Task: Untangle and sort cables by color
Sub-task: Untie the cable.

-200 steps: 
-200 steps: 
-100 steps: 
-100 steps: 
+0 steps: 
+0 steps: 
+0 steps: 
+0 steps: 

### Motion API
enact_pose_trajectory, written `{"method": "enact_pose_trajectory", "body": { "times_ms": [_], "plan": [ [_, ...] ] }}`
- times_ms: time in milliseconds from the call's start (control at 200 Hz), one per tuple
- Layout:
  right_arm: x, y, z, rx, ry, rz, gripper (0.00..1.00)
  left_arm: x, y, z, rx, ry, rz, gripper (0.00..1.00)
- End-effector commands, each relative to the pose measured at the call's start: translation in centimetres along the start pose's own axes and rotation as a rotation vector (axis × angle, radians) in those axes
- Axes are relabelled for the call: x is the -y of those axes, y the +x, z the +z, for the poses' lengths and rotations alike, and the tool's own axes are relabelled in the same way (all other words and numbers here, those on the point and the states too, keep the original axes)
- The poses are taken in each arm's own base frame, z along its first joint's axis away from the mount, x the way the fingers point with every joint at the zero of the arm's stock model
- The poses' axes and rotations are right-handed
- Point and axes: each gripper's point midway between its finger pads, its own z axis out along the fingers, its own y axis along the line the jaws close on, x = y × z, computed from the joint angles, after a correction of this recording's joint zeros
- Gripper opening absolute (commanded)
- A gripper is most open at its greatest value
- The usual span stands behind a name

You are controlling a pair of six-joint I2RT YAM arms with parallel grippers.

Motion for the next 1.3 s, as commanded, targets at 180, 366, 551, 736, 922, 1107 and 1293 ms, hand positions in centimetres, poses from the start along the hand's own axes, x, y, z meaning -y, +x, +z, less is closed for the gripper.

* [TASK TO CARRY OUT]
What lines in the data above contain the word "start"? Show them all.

* [REPLY]
- times_ms: time in milliseconds from the call's start (control at 200 Hz), one per tuple
- End-effector commands, each relative to the pose measured at the call's start: translation in centimetres along the start pose's own axes and rotation as a rotation vector (axis × angle, radians) in those axes
Motion for the next 1.3 s, as commanded, targets at 180, 366, 551, 736, 922, 1107 and 1293 ms, hand positions in centimetres, poses from the start along the hand's own axes, x, y, z meaning -y, +x, +z, less is closed for the gripper.

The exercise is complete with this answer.